• **WHAT IS NEEDED**:
Work out how many lines of the listing below contain the word "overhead". Respond with that number only.

--*--

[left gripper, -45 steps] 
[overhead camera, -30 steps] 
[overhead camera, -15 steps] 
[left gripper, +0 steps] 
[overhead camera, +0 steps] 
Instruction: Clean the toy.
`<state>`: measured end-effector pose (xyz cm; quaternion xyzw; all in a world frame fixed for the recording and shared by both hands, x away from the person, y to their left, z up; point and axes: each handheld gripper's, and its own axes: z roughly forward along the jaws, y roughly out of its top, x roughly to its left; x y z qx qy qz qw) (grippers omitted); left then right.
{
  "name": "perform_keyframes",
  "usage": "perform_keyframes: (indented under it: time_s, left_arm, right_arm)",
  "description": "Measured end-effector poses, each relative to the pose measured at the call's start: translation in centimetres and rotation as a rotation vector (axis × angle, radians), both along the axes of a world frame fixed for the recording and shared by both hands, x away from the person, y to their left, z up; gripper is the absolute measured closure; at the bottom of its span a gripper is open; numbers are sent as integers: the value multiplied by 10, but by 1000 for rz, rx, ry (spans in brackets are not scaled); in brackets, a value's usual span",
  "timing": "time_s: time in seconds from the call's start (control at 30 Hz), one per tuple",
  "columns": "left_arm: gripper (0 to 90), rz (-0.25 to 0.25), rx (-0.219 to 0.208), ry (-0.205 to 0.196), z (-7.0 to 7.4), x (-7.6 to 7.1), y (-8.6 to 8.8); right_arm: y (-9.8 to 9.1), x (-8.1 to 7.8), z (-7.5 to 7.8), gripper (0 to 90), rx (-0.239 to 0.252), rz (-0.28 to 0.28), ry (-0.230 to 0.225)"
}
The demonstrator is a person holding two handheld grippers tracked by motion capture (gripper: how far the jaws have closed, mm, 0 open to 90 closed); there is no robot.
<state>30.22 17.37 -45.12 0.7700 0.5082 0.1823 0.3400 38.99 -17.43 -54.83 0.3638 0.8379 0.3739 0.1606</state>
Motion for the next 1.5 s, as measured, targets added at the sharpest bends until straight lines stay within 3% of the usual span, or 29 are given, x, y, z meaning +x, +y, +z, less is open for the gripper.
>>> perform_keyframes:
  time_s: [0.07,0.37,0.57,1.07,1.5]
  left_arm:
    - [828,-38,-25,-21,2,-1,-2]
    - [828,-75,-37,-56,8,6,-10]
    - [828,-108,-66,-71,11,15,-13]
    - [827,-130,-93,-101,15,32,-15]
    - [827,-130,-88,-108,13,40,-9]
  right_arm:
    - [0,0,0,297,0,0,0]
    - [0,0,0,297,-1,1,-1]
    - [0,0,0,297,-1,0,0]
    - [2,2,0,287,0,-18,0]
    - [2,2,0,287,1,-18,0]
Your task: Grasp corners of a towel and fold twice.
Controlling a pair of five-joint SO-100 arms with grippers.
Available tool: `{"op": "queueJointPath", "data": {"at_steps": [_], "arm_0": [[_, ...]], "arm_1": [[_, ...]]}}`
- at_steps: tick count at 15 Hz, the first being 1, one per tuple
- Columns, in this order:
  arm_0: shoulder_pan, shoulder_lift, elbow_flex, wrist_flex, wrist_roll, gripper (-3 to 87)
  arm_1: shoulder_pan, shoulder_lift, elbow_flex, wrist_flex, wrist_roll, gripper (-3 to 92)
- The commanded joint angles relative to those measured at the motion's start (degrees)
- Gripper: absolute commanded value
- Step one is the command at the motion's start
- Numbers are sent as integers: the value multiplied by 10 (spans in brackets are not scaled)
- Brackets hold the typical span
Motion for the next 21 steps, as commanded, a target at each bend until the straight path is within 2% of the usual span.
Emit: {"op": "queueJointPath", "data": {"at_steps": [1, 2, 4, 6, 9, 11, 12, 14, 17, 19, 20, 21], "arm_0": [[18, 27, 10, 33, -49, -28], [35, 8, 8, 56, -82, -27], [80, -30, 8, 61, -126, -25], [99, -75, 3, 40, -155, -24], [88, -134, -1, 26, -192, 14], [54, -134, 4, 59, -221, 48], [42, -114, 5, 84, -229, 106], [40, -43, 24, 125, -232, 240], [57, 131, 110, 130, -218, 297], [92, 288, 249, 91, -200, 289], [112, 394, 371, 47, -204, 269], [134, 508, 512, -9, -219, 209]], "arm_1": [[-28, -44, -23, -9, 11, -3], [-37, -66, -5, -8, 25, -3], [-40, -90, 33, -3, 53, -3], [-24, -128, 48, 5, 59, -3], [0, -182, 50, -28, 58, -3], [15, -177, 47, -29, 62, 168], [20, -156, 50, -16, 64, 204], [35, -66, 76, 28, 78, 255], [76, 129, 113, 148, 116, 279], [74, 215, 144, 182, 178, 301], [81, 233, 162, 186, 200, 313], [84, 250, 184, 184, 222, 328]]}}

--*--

• **SOLVED EXERCISE**:
3